Lyudmila Vasilyevna Zhuravleva (, ; born 22 May 1946) is a Soviet, Russian and Ukrainian astronomer, who worked at the Crimean Astrophysical Observatory in Nauchnij, where she discovered 213 minor planets.

She also serves as president
of the Crimean branch of the "Prince Clarissimus Aleksandr Danilovich Menshikov Foundation" (which was founded in May 1995 in Berezovo, and is not the same as the "Menshikov Foundation" children's charity founded by Anthea Eno, the wife of Brian Eno).
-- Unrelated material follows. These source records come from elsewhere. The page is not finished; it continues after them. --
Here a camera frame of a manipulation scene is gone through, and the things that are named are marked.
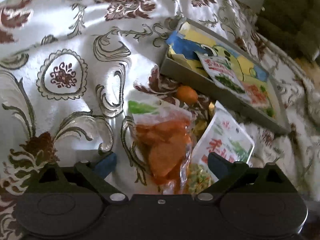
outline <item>floral pattern fabric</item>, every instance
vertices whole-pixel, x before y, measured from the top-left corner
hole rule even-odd
[[[320,199],[320,95],[252,31],[235,0],[2,0],[0,11],[0,240],[22,236],[16,199],[46,163],[73,166],[112,150],[118,165],[107,182],[129,196],[158,193],[130,137],[128,100],[153,94],[208,121],[208,97],[189,107],[174,97],[179,84],[159,74],[164,41],[182,17],[238,44],[274,76],[290,134],[232,114],[256,141],[253,166],[276,162],[300,192]]]

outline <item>transparent plastic wrapper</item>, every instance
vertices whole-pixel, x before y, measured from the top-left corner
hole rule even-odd
[[[208,168],[208,155],[215,152],[230,162],[249,162],[254,141],[221,105],[215,103],[214,116],[195,146],[188,170],[186,192],[198,194],[218,179]]]
[[[132,135],[163,194],[180,194],[193,149],[192,114],[154,96],[130,100]]]

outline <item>paisley pattern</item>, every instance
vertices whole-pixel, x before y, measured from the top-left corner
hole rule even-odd
[[[38,72],[36,85],[39,92],[48,99],[79,99],[87,90],[87,66],[84,60],[70,49],[51,53]]]
[[[236,43],[273,75],[292,131],[277,137],[232,112],[256,142],[251,164],[276,162],[296,188],[320,199],[320,94],[283,51],[252,30],[235,0],[6,0],[0,3],[0,240],[19,239],[17,196],[46,164],[72,166],[117,153],[105,180],[127,195],[156,194],[132,140],[128,100],[143,92],[209,121],[161,76],[165,40],[182,17]]]

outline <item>silver rivet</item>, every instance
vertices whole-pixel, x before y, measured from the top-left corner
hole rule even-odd
[[[110,195],[110,199],[112,201],[123,201],[125,199],[125,195],[122,193],[113,193]]]
[[[213,199],[213,196],[210,193],[200,193],[198,199],[202,201],[210,201]]]

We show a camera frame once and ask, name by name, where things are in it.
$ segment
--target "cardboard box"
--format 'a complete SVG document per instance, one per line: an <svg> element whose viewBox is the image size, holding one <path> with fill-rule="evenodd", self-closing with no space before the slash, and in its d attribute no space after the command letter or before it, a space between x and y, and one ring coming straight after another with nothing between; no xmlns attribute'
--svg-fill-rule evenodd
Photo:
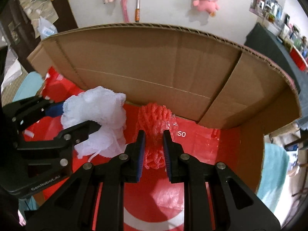
<svg viewBox="0 0 308 231"><path fill-rule="evenodd" d="M292 81L269 59L184 27L81 28L43 40L28 60L42 76L52 65L82 89L101 85L135 104L157 102L209 128L240 126L235 172L252 190L260 181L263 135L301 116Z"/></svg>

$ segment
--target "corrugated cardboard edge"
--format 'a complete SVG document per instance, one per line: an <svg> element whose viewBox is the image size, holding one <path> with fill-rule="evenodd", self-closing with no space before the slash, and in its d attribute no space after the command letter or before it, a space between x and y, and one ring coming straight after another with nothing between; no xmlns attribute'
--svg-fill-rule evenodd
<svg viewBox="0 0 308 231"><path fill-rule="evenodd" d="M302 116L301 107L300 107L299 98L298 98L298 92L297 92L297 89L295 87L294 81L276 63L274 63L268 57L258 53L257 51L254 51L251 48L248 48L246 46L237 44L235 42L229 41L227 39L218 37L216 35L213 35L211 33L207 33L207 32L201 31L201 30L197 30L197 29L193 29L193 28L187 28L187 27L182 27L182 26L176 26L176 25L168 25L168 24L155 24L155 23L114 23L114 24L103 24L103 25L96 25L96 26L90 26L90 27L78 28L78 29L73 29L73 30L65 31L65 32L58 33L56 35L53 35L53 36L50 36L50 37L44 39L42 41L42 43L44 43L44 41L46 41L48 39L56 38L59 35L65 35L65 34L69 34L71 32L78 32L78 31L84 31L84 30L92 30L92 29L96 29L96 28L97 29L100 29L100 28L158 28L158 29L174 30L174 31L180 31L180 32L186 32L186 33L190 33L190 34L200 35L200 36L203 36L203 37L214 39L214 40L219 41L219 42L221 42L223 44L227 44L227 45L233 46L236 49L239 49L239 50L241 50L241 51L243 51L245 53L248 53L248 54L250 54L252 56L255 56L256 58L259 58L259 59L263 60L264 62L267 63L267 66L270 69L276 71L277 73L279 73L283 77L283 79L286 81L286 83L291 88L293 94L295 95L296 102L297 102L298 109L299 109L299 115L300 115L300 117ZM65 55L65 53L63 51L62 51L62 54L67 59L68 63L70 64L70 66L72 67L74 72L76 73L77 77L81 80L81 78L79 77L78 73L75 70L75 67L68 60L68 58L66 57L66 55Z"/></svg>

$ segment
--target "red plastic bag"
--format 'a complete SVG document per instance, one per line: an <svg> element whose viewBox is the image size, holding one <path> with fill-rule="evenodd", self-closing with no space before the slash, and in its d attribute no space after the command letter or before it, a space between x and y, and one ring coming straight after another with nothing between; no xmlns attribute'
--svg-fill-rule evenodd
<svg viewBox="0 0 308 231"><path fill-rule="evenodd" d="M48 71L43 96L56 102L67 99L82 92L76 85L53 68ZM125 104L126 129L124 136L127 143L134 141L136 124L140 107ZM208 129L197 125L194 121L175 117L178 130L172 131L174 141L183 146L184 152L198 158L201 162L215 164L224 162L236 172L238 162L238 147L240 129L228 130ZM153 125L154 129L162 128L162 122ZM34 134L27 140L51 140L62 130L60 117L45 117L32 125L28 130ZM73 155L73 171L86 163L88 157L79 160L76 152ZM91 161L94 165L106 163L109 158L96 156ZM64 181L44 190L48 199ZM127 183L124 190L124 229L125 231L164 231L183 230L184 223L184 186L182 183L171 184L165 167L159 169L144 169L139 183Z"/></svg>

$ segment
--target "plastic bag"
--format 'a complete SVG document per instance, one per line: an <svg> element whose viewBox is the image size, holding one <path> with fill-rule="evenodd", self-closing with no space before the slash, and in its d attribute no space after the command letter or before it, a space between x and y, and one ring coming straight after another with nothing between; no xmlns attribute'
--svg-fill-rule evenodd
<svg viewBox="0 0 308 231"><path fill-rule="evenodd" d="M42 40L58 33L57 28L50 21L43 17L39 18L38 25L38 31Z"/></svg>
<svg viewBox="0 0 308 231"><path fill-rule="evenodd" d="M20 62L17 59L17 55L14 50L8 48L7 58L5 61L4 67L4 79L1 84L1 93L4 88L10 85L13 81L15 81L19 76L23 73L21 69Z"/></svg>
<svg viewBox="0 0 308 231"><path fill-rule="evenodd" d="M92 155L89 161L100 154L114 157L124 152L126 140L123 135L126 112L123 108L126 95L97 87L71 96L63 104L61 124L63 128L92 120L101 128L89 135L89 139L75 145L78 158Z"/></svg>

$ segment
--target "white wall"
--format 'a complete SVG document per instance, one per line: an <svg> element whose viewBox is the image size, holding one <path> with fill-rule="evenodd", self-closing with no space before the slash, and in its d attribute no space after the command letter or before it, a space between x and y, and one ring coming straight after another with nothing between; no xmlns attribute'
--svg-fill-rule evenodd
<svg viewBox="0 0 308 231"><path fill-rule="evenodd" d="M79 27L123 22L120 0L69 0ZM249 11L251 0L218 0L221 10L209 18L191 9L191 0L141 0L140 22L175 24L207 31L239 44L254 27L257 16ZM134 21L136 0L127 1L130 21Z"/></svg>
<svg viewBox="0 0 308 231"><path fill-rule="evenodd" d="M290 16L290 23L292 25L296 24L300 28L301 35L308 37L308 17L297 0L285 0L285 6L281 17L283 20L285 14Z"/></svg>

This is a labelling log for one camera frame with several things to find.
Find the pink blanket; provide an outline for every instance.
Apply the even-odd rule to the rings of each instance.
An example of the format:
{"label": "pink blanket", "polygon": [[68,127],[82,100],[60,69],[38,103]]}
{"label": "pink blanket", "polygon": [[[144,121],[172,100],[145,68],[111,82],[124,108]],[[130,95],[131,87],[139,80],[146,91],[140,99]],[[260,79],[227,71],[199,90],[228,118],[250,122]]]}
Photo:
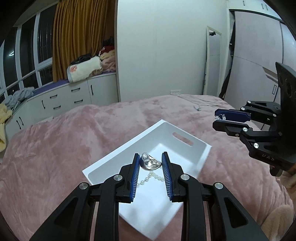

She has discovered a number of asteroids, including the Trojan asteroid 4086 Podalirius and asteroid 2374 Vladvysotskij. Zhuravleva is ranked 43 in the Minor Planet Center's list of those who have discovered minor planets. She is credited with having discovered 200, and co-discovered an additional 13 between 1972 and 1992. In the rating of minor planet discoveries, she is listed in 57th place out of 1,429 astronomers.

The main-belt asteroid 26087 Zhuravleva, discovered by her colleague Lyudmila Karachkina at Nauchnij, was named in her honour.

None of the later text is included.